Observing the atmospheric evolution of ozone-depleting substances

Abstract. A stratosphere-resolving configuration of the Met Office's Unified Model (UM) with the United Kingdom Chemistry and Aerosols (UKCA) scheme is used to investigate the atmospheric response to changes in (a) greenhouse gases and climate, (b) ozone-depleting substances (ODSs) and (c) non-methane ozone precursor emissions. A suite of time-slice experiments show the separate, as well as pairwise, impacts of these perturbations between the years 2000 and 2100. Sensitivity to uncertainties in future greenhouse gases and aerosols is explored through the use of the Representative Concentration Pathway (RCP) 4.5 and 8.5 scenarios. The results highlight an important role for the stratosphere in determining the annual mean tropospheric ozone response, primarily through stratosphere–troposphere exchange (STE) of ozone. Under both climate change and reductions in ODSs, increases in STE offset decreases in net chemical production and act to increase the tropospheric ozone burden. This opposes the effects of projected decreases in ozone precursors through measures to improve air quality, which act to reduce the ozone burden. The global tropospheric lifetime of ozone (τO3) does not change significantly under climate change at RCP4.5, but it decreases at RCP8.5. This opposes the increases in τO3 simulated under reductions in ODSs and ozone precursor emissions.

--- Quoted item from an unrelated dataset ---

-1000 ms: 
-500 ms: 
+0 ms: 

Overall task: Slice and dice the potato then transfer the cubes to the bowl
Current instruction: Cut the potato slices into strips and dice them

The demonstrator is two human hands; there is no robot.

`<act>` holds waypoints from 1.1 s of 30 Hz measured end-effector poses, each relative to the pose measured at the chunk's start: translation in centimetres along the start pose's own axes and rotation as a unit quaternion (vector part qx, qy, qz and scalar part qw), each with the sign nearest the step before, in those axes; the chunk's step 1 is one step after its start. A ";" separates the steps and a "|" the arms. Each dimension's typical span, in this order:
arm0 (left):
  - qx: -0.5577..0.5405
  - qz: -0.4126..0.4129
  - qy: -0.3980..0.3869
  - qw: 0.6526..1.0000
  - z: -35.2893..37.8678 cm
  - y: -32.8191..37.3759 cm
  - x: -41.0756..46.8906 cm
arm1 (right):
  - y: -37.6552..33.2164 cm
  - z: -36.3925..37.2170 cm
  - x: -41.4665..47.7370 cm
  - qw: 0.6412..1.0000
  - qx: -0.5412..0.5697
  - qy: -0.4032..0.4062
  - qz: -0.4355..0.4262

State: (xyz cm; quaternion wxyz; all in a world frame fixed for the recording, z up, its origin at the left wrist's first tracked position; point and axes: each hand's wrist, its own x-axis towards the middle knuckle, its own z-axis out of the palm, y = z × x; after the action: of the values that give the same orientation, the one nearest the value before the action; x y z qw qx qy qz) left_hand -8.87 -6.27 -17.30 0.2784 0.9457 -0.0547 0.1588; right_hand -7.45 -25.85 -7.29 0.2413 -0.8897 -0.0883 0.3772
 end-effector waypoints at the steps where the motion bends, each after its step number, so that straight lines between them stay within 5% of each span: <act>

The additivity of the changes in ozone is examined by comparing the sum of the responses in the single-forcing experiments to those from equivalent combined-forcing experiments. Whilst the ozone responses to most forcing combinations are found to be approximately additive, non-additive changes are found in both the stratosphere and troposphere when a large climate forcing (RCP8.5) is combined with the effects of ODSs.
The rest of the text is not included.